A 2014 issue of Global Advances in Health reports a study showing that HRV coherence training reduced perceived pain, stress, negative emotions, and limitations of activity in veterans suffering from chronic pain. In another study discussed in Alternative Therapies Journal, training with visual HRV feedback, breathing techniques, and induction of positive emotions resulted in major improvements in emotional control, attention, and other cognitive functions. Although these were small studies, they have important implications for the benefits of HRV training.

Coherence Advantage training also utilizes IHM’s innovative emWave®2 Technology, which includes the emWave®2 handheld device and emWave® Desktop computer-based program. The emWave technology enables users to focus on their breathing and positive emotions as they observe changes in their HRV on a monitor or cell phone. This feedback loop helps them learn how to shift to a more coherent state as needed and react more calmly and rationally to stress, anger, and anxiety. By signaling comfort and discomfort levels as users imagine different scenes, for example, it allows them to lock into a scene that is especially calming. This ideal scene can then be called upon during times of stress to defuse the situation and maintain a stable emotional state.

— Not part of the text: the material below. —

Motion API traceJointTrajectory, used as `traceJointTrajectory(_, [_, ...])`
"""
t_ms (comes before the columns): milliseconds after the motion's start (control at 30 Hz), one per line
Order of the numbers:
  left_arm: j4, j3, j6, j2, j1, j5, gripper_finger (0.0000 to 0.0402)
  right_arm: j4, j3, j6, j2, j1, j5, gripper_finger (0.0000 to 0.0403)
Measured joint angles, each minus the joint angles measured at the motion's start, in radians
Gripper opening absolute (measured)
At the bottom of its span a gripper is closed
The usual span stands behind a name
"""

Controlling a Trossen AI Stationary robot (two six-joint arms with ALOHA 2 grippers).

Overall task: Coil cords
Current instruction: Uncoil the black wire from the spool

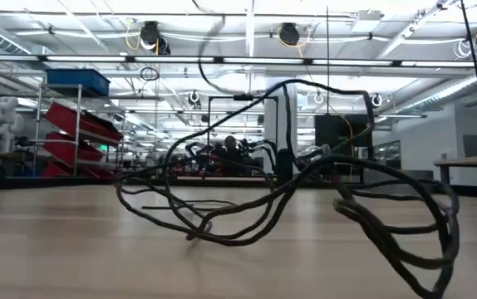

As Dr. McCraty and Major Bradley point out, none of the techniques taught in this training program is an instant fix; it takes practice to make the positive responses automatic. But once mastered, these skills can be life-changing for service members and veterans by helping them to:

  • Sharpen and maintain situational awareness
  • Increase mental clarity and flexible, focused thinking, especially under pressure
  • Improve reaction times and coordination
  • Reduce fatigue and sleeplessness
  • Reduce symptoms of operational stress
  • Strengthen connection to the mission, unit, and team
  • Decrease friction in relationships and improve communication with unit and family members

Considering the types of stress faced by today’s armed services, the emergence of resilience training as a tool for optimizing behavior and maintaining one’s composure is especially important. Thanks to IHM and dedicated military officials, this training is bringing the power of positive emotions to more and more service members each day. And it’s helping them draw on one of the most powerful emotions there is for helping not only others but themselves.

An emotion they have in ample supply that commands our continual respect and admiration: courage.